▶ Task item
Could every line of the listing be output exactly, with the pictures skipped?

▶ Provided material
◆ ◆ ◆ ◆ ◆ ◆ ◆
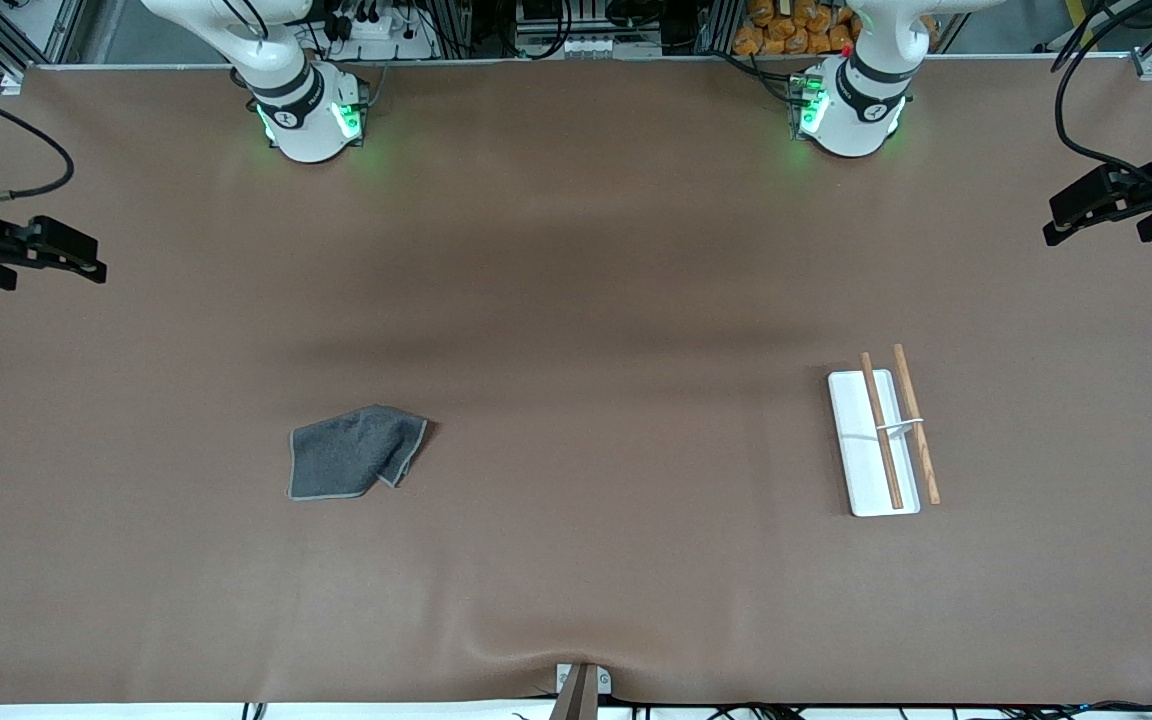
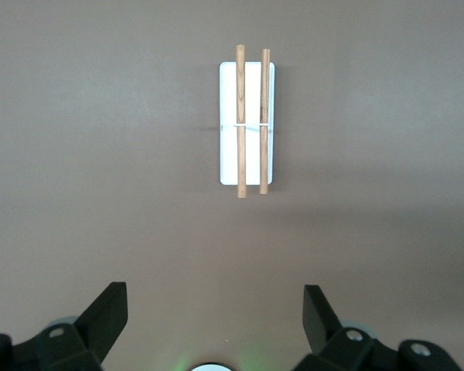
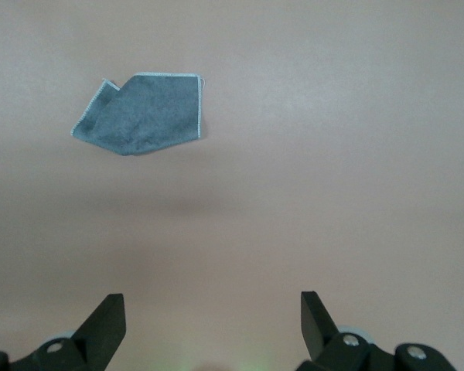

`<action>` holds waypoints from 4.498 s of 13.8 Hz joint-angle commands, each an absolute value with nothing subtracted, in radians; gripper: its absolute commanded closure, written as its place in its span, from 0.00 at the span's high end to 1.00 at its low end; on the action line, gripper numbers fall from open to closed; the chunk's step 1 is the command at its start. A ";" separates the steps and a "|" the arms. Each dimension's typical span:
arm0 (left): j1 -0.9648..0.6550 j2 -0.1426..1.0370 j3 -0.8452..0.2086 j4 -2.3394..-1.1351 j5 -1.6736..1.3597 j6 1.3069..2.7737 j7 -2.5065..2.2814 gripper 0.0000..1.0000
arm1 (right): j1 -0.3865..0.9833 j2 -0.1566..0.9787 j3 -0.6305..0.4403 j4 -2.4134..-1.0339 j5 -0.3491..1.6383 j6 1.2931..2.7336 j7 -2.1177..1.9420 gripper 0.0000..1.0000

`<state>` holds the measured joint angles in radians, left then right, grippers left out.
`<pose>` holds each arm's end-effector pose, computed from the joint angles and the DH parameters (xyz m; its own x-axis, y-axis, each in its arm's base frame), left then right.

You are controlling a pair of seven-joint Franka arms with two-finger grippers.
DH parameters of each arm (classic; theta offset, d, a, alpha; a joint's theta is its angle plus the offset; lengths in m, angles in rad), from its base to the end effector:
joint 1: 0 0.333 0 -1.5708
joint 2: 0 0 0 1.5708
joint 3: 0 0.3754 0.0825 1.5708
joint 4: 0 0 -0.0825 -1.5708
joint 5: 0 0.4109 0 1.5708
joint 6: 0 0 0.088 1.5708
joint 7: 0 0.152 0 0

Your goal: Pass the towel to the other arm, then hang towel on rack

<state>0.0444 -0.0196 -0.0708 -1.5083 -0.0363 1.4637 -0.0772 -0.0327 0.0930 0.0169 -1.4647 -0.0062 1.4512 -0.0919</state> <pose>0.5617 -0.0211 0.6718 0.9985 0.0469 -0.0276 0.0478 -0.9983 0.0327 0.5980 -0.0110 0.6265 0.9915 0.0755 -0.1063 0.0754 -0.9971 -0.0052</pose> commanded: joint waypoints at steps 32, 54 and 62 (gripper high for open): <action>0.021 0.032 -0.155 -1.460 -0.078 1.536 -0.069 1.00 | 0.293 0.491 0.021 -1.595 0.124 1.983 0.512 1.00; 0.000 0.080 -0.175 -1.468 -0.063 1.591 -0.086 1.00 | 0.371 0.660 0.020 -1.681 -0.106 2.195 0.572 0.35; -0.026 0.084 -0.201 -1.468 -0.067 1.594 -0.115 1.00 | 0.365 0.658 0.020 -1.678 -0.106 2.195 0.563 0.00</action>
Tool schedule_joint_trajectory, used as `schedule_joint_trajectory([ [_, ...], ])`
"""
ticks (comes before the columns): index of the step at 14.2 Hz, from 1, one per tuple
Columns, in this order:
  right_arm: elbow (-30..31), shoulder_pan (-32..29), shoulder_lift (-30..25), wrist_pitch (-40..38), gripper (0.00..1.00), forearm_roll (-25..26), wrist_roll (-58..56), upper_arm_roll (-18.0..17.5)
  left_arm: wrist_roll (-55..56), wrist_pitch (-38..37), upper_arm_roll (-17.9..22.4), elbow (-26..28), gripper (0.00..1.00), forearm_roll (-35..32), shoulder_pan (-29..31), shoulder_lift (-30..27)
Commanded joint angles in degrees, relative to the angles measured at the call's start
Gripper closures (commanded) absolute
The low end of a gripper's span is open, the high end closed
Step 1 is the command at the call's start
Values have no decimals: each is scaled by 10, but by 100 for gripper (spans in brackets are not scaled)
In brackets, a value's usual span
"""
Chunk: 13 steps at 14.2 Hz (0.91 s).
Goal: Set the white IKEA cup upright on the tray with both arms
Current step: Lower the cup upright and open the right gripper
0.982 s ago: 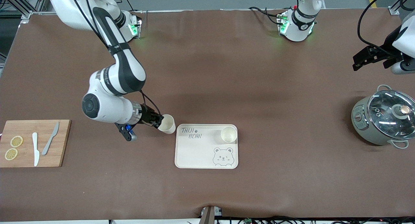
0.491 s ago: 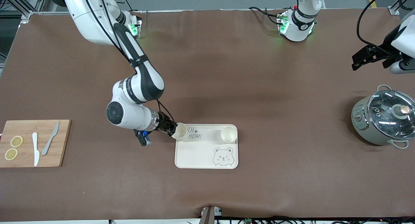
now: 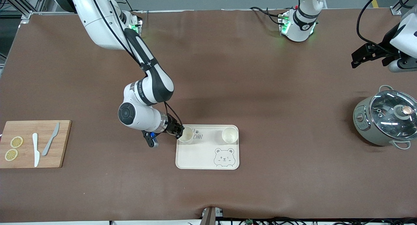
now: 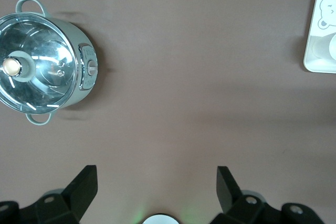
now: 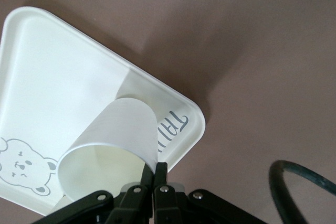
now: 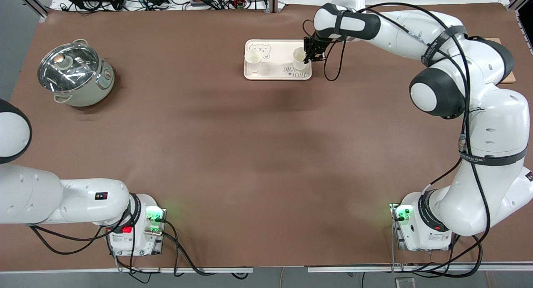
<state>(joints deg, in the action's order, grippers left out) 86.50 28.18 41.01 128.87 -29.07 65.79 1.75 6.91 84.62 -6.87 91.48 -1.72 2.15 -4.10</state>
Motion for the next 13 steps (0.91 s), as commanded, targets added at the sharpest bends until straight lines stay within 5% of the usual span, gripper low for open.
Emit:
schedule_joint_trajectory([
  [1,-18,13,16,11,56,-5,8,7,7,-12,5,-4,0,5,-6,-4],
  [2,-19,14,16,14,12,1,8,8,7,-12,5,-6,0,5,-6,-2],
  [3,-19,13,14,17,0,8,9,8,7,-11,5,-5,0,5,-6,-1],
  [13,-31,-26,-32,7,0,14,-1,10,8,0,2,-1,0,9,-8,8],
])
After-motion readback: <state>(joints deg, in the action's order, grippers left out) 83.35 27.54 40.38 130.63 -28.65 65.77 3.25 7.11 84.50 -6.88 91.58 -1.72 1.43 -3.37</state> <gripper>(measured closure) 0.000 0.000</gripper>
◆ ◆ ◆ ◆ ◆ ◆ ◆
▶ Solution
`<action>` holds waypoints from 4.498 s of 13.8 Hz joint-angle commands, each an absolute value with nothing subtracted, in radians; gripper: its absolute commanded closure, written as its place in its span, from 0.00 at the span's high end to 1.00 at its low end; on the action line, gripper numbers fall from open to closed; the chunk's step 1 is the command at its start. A ";" separates the steps and a "|" the arms. Each dimension's typical span:
arm0 (left): j1 -0.9648..0.6550 j2 -0.1426..1.0370 j3 -0.8452..0.2086 j4 -2.3394..-1.1351 j5 -1.6736..1.3597 j6 1.3069..2.7737 j7 -2.5065..2.2814 gripper 0.0000..1.0000
arm1 (right): j1 -0.3865..0.9833 j2 -0.1566..0.9787 j3 -0.6305..0.4403 j4 -2.4134..-1.0339 j5 -0.3491..1.6383 j6 1.2931..2.7336 j7 -2.1177..1.9420 gripper 0.0000..1.0000

`<state>` holds the measured joint angles in radians, left then right, grippers left out.
`<pose>` holds each arm's end-effector pose, computed from the joint angles and the DH parameters (xyz m; its own x-axis, y-axis, each in its arm's base frame), left then right.

You are controlling a pair of seven-joint Franka arms with two-finger grippers.
DH parameters of each arm (classic; theta offset, d, a, alpha; a joint's theta is its angle plus the offset; lengths in m, angles in rad), from its base to the end effector:
joint 1: 0 0.333 0 -1.5708
joint 2: 0 0 0 1.5708
joint 3: 0 0.3754 0.0825 1.5708
joint 4: 0 0 -0.0825 -1.5708
joint 5: 0 0.4109 0 1.5708
joint 6: 0 0 0.088 1.5708
joint 7: 0 0.152 0 0

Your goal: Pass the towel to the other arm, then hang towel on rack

<state>0.0444 -0.0196 -0.0708 -1.5083 -0.0363 1.4637 -0.0772 -0.0327 0.0930 0.0169 -1.4647 -0.0062 1.4512 -0.0919</state> <pose>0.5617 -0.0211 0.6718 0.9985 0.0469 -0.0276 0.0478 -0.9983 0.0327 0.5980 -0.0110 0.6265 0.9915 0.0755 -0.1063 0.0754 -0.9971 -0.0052</pose> commanded: joint waypoints at steps 32, 54 and 62 (gripper high for open): <action>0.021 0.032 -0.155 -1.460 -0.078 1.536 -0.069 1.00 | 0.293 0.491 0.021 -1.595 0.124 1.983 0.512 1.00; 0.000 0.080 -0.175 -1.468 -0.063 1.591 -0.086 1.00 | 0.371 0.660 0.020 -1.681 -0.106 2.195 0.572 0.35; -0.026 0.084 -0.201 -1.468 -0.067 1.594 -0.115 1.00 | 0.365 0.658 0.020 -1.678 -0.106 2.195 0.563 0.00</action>
Tool schedule_joint_trajectory, used as `schedule_joint_trajectory([ [_, ...], ])`
"""
ticks (comes before the columns): index of the step at 14.2 Hz, from 1, one per tuple
Columns, in this order:
  right_arm: elbow (-30..31), shoulder_pan (-32..29), shoulder_lift (-30..25), wrist_pitch (-40..38), gripper (0.00..1.00), forearm_roll (-25..26), wrist_roll (-58..56), upper_arm_roll (-18.0..17.5)
  left_arm: wrist_roll (-55..56), wrist_pitch (-38..37), upper_arm_roll (-17.9..22.4), elbow (-26..28), gripper (0.00..1.00), forearm_roll (-35..32), shoulder_pan (-29..31), shoulder_lift (-30..27)
Commanded joint angles in degrees, relative to the angles measured at the call's start
Gripper closures (commanded) absolute
The low end of a gripper's span is open, the high end closed
Step 1 is the command at the call's start
Values have no decimals: each is scaled by 10, but by 100 for gripper (spans in brackets are not scaled)
In brackets, a value's usual span
"""
Chunk: 13 steps at 14.2 Hz (0.91 s).
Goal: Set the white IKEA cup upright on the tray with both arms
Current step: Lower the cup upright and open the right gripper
0.982 s ago: 
0.491 s ago: 
now: 
now: 
now: 
now: 
<state>(joints deg, in the action's order, grippers left out) 86.50 28.18 41.01 128.87 -29.07 65.79 1.75 6.91 84.62 -6.87 91.48 -1.72 2.15 -4.10</state>
Motion for the next 13 steps (0.91 s), as commanded, targets added at the sharpest bends until straight lines stay within 5% of the usual span, gripper low for open.
Emit:
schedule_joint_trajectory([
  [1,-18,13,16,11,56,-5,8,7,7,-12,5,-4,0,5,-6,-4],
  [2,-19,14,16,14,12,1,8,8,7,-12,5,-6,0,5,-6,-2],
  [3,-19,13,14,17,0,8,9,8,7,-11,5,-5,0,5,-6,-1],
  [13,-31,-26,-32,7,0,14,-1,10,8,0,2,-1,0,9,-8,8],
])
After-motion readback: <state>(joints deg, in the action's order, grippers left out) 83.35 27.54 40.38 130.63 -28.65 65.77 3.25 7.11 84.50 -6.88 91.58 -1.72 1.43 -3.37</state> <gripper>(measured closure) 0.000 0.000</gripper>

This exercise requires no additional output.